About this task – Please state how many lines of the data below contain the word "silver", offering nothing besides the number.
--
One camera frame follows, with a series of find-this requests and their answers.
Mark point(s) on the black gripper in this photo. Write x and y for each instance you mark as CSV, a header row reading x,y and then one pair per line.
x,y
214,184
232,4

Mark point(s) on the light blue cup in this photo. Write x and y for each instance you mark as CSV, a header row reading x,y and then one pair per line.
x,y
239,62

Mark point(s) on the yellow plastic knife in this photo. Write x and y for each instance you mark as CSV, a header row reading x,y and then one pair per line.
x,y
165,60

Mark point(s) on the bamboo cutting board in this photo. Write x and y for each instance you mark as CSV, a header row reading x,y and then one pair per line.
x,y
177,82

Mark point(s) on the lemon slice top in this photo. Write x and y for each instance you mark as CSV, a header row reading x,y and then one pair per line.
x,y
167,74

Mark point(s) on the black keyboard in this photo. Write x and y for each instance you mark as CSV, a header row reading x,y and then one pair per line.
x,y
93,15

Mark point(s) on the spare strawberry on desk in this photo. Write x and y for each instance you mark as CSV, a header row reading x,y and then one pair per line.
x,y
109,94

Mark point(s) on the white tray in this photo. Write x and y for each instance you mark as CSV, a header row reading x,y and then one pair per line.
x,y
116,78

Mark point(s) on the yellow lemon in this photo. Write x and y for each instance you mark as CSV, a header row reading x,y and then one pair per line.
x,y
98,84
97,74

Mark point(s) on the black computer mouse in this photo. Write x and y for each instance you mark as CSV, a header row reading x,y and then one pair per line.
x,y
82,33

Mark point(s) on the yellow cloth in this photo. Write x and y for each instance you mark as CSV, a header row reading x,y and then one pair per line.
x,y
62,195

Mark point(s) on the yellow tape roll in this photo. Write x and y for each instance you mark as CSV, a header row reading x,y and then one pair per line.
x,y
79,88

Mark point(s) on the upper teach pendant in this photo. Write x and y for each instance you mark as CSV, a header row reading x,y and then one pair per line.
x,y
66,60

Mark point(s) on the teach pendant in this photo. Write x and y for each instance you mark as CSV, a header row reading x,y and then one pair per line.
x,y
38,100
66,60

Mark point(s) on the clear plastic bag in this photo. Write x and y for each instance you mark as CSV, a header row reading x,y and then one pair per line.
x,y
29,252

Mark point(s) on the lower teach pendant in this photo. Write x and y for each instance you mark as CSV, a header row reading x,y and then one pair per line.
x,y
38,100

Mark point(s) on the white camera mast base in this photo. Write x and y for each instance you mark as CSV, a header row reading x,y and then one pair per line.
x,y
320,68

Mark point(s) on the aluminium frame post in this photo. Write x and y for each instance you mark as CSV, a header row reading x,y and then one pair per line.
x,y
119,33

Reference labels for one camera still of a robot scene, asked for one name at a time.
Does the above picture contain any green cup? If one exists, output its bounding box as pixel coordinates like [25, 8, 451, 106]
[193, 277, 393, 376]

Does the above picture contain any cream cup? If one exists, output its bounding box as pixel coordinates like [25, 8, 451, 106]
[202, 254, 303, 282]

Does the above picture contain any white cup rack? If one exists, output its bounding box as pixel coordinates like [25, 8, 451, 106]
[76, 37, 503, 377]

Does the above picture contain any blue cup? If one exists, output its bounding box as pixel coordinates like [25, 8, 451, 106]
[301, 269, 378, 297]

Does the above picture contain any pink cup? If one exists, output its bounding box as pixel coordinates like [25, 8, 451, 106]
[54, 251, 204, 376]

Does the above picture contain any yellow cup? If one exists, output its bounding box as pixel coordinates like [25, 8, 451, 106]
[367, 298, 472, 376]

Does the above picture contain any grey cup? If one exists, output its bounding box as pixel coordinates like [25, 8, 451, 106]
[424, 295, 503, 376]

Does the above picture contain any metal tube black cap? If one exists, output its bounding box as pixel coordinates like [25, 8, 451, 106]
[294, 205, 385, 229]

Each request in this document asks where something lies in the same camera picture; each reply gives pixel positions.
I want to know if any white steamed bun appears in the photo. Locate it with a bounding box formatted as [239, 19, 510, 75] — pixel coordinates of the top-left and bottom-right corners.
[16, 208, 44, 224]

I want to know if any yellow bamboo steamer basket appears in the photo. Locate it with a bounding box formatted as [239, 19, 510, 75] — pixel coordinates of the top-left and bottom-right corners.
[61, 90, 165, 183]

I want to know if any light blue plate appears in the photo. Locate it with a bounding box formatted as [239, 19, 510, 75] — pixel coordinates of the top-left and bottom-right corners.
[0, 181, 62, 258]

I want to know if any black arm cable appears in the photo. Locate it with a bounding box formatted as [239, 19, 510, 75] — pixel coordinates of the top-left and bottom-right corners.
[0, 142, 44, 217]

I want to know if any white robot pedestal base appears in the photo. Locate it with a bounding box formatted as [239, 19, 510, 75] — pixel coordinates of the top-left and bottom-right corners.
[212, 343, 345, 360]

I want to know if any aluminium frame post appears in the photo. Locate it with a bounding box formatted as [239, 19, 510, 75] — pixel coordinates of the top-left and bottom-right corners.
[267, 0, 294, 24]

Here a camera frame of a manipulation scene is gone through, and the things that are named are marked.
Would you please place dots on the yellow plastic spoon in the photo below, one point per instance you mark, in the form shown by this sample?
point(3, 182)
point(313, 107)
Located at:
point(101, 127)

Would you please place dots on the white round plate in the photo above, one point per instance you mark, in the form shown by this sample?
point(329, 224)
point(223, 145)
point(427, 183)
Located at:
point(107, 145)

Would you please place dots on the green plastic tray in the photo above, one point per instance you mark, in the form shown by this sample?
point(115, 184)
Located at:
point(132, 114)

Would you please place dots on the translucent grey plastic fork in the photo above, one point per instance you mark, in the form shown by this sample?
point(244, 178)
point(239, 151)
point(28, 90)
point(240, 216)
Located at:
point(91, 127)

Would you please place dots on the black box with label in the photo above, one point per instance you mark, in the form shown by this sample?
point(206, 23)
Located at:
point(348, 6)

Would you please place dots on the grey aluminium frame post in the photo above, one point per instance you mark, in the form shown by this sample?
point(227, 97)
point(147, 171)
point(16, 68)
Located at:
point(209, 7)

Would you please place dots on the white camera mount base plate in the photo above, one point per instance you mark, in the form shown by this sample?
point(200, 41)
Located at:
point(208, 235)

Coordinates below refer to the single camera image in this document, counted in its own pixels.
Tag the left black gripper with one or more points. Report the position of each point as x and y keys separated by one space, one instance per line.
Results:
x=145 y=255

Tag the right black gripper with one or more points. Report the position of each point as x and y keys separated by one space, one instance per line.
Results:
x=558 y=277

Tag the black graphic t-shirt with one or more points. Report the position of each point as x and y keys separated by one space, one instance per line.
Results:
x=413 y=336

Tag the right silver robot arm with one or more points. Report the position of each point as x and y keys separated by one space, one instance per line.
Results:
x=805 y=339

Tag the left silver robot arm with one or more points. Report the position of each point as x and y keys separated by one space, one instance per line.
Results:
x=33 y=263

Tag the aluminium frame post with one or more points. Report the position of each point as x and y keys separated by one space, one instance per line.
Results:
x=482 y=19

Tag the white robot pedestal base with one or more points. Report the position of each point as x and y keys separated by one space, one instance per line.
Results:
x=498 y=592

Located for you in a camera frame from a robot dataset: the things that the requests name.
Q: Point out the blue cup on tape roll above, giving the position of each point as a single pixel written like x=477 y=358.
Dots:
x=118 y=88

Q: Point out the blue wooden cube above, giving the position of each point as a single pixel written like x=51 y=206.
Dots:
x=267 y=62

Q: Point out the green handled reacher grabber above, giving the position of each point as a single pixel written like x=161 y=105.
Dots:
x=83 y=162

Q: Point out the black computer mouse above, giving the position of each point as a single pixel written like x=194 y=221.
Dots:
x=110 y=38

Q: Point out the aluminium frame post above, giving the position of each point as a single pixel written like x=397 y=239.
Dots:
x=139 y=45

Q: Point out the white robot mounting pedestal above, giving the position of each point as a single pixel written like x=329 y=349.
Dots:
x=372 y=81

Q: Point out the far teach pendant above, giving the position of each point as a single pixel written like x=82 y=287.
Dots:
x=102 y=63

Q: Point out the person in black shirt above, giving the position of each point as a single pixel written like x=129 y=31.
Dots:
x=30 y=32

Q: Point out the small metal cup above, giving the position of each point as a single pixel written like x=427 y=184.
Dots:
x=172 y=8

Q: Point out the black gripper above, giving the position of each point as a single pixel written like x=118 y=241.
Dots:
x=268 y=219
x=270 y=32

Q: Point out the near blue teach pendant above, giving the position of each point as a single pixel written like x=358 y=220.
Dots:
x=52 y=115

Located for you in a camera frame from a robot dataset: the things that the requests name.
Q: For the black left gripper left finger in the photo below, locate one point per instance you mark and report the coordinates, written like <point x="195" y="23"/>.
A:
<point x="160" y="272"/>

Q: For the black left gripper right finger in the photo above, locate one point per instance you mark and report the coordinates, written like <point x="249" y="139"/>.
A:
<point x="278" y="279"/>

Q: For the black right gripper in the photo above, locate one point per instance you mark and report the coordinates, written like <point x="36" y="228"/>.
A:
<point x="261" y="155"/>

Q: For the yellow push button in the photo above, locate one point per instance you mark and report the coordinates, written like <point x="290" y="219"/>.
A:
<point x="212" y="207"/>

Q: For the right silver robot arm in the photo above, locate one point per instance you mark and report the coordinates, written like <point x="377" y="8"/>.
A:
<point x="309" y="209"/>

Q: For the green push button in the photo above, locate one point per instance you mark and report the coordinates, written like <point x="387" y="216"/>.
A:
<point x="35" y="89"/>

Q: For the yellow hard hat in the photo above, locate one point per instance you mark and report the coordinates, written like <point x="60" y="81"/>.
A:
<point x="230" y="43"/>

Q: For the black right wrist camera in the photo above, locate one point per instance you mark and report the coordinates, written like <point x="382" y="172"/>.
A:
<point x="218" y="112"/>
--
Written answer – 3